The best way to watch Luca, the latest feature from Pixar, is when you’re that very particular kind of tired that comes from a long day at the beach. I recommend pulling out a projector so you can watch it outside, preferably as the sun starts to set, and ideally with some gelato to accompany you. What I’m saying is: this is just about the perfect summer movie.
Okay, sorry, so what is Luca actually? At its most basic, it’s a coming-of-age story about sea creatures, directed by Enrico Casarosa (who previously directed Pixar’s 2011 short La Luna). Luca (Jacob Tremblay) is a young monster who lives a sheltered life on a family farm under the sea, largely oblivious to the human world above him. Most of what he knows comes from his parents, who tell him that the “land monsters” are “here to do murders.” Still, despite — or perhaps because of — this sense of danger, he’s fascinated by the human world.

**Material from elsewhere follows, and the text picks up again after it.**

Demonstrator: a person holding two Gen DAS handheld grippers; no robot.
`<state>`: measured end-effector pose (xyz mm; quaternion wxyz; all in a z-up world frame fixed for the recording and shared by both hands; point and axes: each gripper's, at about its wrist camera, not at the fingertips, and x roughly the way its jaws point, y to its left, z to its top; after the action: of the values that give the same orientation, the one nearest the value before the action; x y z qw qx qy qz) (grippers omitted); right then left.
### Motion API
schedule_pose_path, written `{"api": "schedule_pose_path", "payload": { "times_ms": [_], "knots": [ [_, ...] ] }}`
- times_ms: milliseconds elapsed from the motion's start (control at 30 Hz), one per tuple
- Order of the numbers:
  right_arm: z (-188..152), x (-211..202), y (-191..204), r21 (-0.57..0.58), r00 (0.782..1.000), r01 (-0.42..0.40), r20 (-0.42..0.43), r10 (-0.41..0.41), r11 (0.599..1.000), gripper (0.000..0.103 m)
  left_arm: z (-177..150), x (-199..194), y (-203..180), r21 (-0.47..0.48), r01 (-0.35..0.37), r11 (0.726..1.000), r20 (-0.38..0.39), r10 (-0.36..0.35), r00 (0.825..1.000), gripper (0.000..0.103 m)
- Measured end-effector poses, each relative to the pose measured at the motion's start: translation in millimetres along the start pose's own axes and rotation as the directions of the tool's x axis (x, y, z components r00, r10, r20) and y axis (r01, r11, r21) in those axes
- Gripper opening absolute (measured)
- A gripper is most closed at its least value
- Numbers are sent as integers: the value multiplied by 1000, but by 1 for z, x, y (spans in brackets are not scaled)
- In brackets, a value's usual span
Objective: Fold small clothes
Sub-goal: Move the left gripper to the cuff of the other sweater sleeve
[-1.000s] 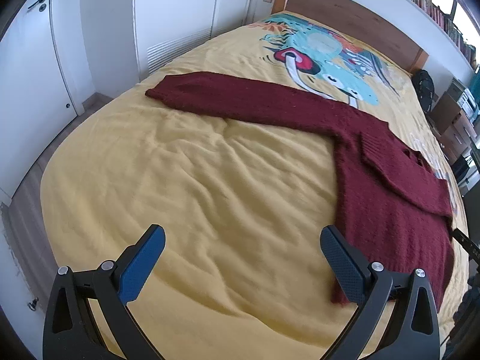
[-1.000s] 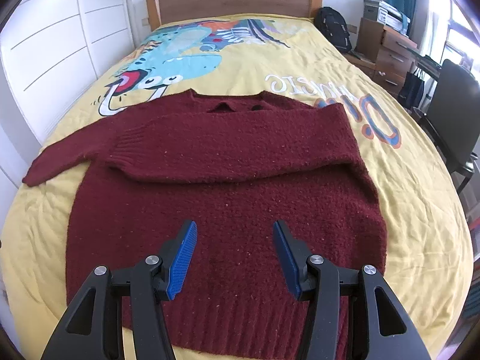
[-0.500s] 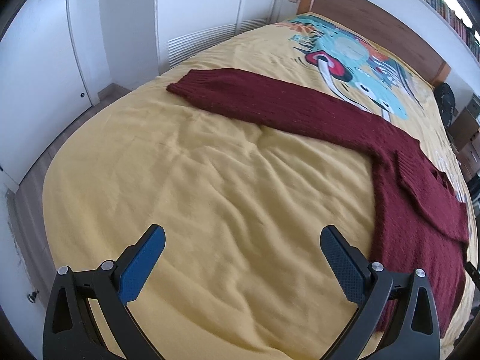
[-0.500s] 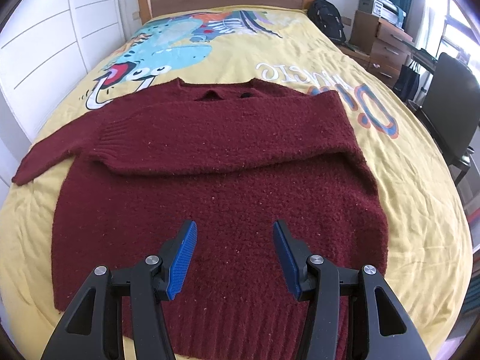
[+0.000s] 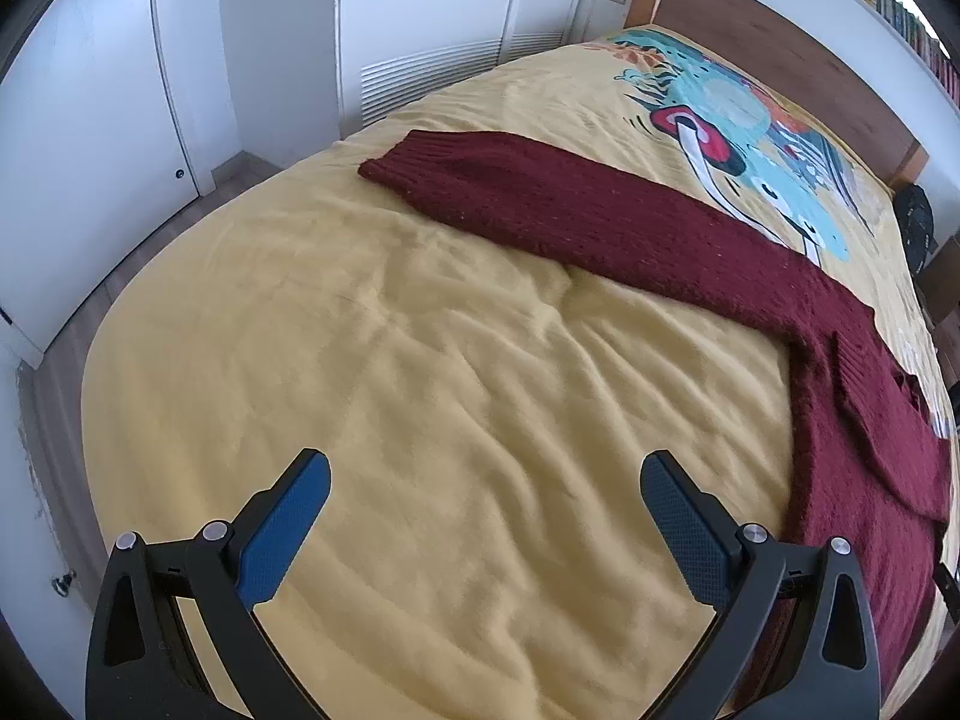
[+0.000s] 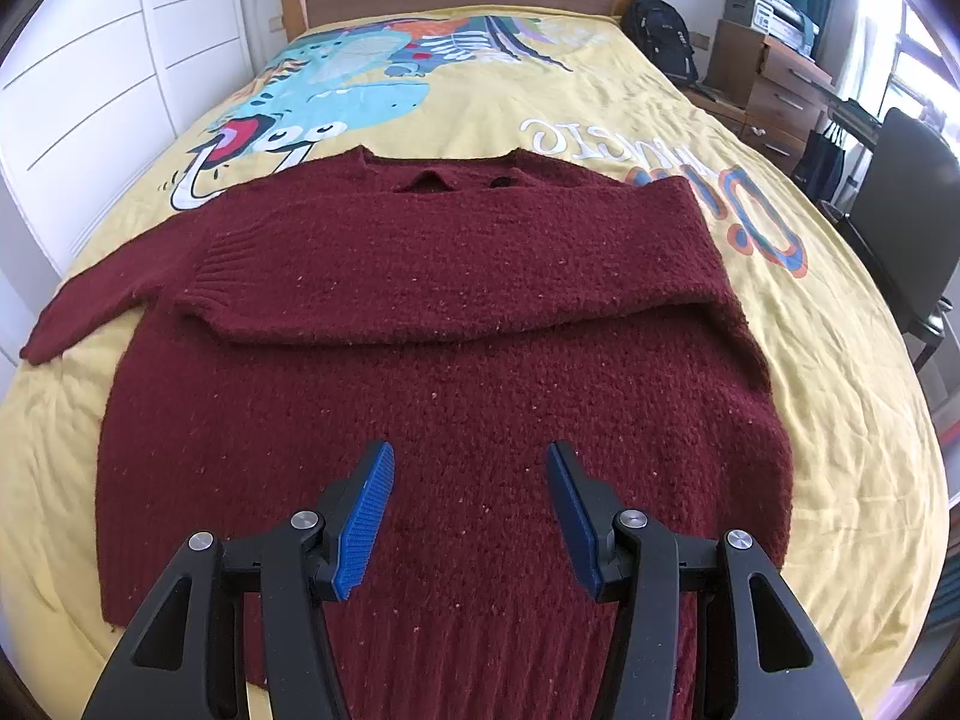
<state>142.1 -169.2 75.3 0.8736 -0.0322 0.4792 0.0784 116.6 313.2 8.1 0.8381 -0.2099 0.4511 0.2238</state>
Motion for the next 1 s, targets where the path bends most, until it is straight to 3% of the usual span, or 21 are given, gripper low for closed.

He collects random objects, like playing cards and alarm clocks, and dreams about what the world outside of the ocean is like. (He’d make fast friends with Ariel.) Then one day, he meets another young monster named Alberto (Jack Dylan Grazer) who happens to live on the land. Luca’s budding obsession with the human world reaches its zenith when he spots a poster on Alberto’s wall that reads simply: “Vespa is freedom.” The two decide right then and there that they have to have a Vespa.

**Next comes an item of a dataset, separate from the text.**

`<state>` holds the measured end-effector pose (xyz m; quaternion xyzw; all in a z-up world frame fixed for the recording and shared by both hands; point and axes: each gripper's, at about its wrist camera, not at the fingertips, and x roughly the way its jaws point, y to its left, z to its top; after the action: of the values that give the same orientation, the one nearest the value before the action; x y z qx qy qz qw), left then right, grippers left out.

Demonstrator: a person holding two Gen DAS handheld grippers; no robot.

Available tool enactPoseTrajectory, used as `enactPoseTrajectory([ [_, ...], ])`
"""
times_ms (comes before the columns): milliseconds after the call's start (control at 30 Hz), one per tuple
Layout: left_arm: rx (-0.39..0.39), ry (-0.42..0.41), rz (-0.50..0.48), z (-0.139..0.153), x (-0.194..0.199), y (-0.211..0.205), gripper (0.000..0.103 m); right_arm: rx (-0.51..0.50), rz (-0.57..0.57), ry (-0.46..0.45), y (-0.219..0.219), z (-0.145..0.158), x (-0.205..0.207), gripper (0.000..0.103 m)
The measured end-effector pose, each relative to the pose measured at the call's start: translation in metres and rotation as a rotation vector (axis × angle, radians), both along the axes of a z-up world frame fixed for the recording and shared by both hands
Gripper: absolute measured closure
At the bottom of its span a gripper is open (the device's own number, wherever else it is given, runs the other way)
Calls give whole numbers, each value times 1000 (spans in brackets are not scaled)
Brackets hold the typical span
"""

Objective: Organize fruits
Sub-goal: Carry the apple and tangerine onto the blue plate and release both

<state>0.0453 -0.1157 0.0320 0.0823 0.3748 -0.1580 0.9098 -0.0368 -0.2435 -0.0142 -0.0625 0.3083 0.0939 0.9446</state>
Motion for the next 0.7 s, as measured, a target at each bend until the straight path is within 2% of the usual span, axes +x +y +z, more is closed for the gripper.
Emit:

Photo: Pixar Animation Studios
The big twist in Luca is that the sea monsters change into a human form when they’re out of the water. So Luca and Alberto are able to pretend to be human when they visit a nearby Italian seaside village in search of the scooter of their dreams. Eventually, they come up with a plan: with the help of a new human friend named Giulia they enter into a triathlon so that they can use the prize money to buy a Vespa. (In case you forgot the film takes place in Italy, one of the triathlon events is dedicated to eating pasta.)
The core of the movie is the budding friendship between Alberto and Luca. The two are near polar opposites. Luca, cautious yet imaginative; Alberto, brash and prone to taking risks. They push each other in different ways. Alberto helps Luca out of his shell with daring bike rides and other stunts, while Luca shows Alberto that there’s more to life than just having fun. For the most part, Luca’s story follows the expected beats. The two grow close, eventually clash, and struggle to deal with the influence of Giulia on their relationship. They adapt to the human world as they train for the competition — Luca learns how to ride a bike, while Alberto struggles to operate a fork — and discover new pleasures like gelato. At the same time, there’s a constant sense of danger; any time it rains you worry that the boys will be found out, which is particularly scary given how much the villagers hate sea monsters.

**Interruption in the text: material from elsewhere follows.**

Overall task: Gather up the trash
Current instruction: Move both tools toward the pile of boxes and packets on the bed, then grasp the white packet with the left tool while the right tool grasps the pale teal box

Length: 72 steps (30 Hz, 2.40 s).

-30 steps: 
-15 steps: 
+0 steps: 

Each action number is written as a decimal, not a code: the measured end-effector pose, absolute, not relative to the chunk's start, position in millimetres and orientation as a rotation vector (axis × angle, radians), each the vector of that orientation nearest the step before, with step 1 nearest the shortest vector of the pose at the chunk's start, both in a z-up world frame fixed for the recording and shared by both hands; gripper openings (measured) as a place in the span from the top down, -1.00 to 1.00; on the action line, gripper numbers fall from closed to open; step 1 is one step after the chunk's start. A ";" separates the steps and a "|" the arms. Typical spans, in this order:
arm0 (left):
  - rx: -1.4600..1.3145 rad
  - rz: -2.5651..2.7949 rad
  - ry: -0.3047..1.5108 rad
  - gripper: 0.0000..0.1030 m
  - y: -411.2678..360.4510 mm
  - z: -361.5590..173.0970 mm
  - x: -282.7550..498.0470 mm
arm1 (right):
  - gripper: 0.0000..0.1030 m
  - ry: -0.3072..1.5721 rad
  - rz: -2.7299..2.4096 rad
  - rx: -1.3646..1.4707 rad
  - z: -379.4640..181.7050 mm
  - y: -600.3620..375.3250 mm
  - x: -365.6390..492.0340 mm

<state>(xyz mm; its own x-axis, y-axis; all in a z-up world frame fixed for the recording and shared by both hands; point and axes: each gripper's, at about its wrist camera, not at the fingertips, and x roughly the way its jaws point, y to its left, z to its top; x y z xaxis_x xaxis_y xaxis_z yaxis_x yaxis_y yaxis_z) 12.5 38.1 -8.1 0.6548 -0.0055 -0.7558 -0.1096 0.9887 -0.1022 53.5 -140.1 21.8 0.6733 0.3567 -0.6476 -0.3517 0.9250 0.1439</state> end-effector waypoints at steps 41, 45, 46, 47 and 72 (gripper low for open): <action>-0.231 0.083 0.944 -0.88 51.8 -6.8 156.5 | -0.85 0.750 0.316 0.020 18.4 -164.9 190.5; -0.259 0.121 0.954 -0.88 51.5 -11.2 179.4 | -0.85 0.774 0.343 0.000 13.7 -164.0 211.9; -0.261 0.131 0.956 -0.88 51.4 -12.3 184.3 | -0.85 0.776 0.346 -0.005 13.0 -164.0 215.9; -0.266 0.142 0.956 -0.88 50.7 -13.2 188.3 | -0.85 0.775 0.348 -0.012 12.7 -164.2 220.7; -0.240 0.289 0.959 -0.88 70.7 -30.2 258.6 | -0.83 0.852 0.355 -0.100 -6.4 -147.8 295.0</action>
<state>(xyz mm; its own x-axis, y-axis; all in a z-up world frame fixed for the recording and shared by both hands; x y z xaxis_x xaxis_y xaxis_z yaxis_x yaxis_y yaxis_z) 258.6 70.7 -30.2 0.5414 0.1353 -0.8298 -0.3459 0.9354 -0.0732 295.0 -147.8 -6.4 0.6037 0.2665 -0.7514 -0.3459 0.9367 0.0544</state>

But the predictable nature of Luca never bothered me, because it’s just so charming. There’s a real tactile sensation to the animation. The rippling effect when a sea monster transforms into a person is jarring yet almost satisfying, like popping a piece of bubble wrap.
Luca has the vibe of a stop-motion production, with exaggerated characters that look like they’re made of toothpicks and plasticine. It all helps add to the movie’s cozy nature. At the same time, because this is a CG film, there’s a fluidity, particularly when you see the sea creatures swimming like otters. (The water looks incredibly lifelike.) Seeing the pair of friends race through the water, jumping like dolphins, and changing forms constantly in the process, creates an incredible sense of freedom.
Perhaps the most impressive thing about Luca is that it features two fully realized worlds. The quaint, sun-drenched village looks like a 1950s postcard come to life and just makes you want to laze around in the sun for a few hours. Yet Pixar has an uncanny ability to imagine the details of hidden worlds, whether that’s the lives of toys or the land of the dead — or, in this case, the day-to-day experience of sea monsters. You’ll see Luca shepherding fish on a farm, and his father doting over crabs ahead of a Westminster-like competition. When Luca’s trips to the surface are discovered, his parents threaten to send him to live in the deep sea with his translucent anglerfish uncle. Instead of presenting the sea monsters as strange or terrifying, they’re immediately shown as humanity’s underwater counterparts. Just, you know, with purple gills.
Like many Pixar films, Luca isn’t exactly groundbreaking. This is a family-friendly story that’s largely easy to predict. But that doesn’t take anything away from the big emotional beats. When the boys fight, it’s tragic to watch. When they help a lonely Giulia discover friendship, it warms your heart. The story wraps up with a very neat and tidy message about acceptance, and yet I couldn’t help but feel a little weepy at the end. Luca sets a very particular mood, and it’s one that fits right in with a warm summer night.
Luca premieres on Disney Plus on June 18th.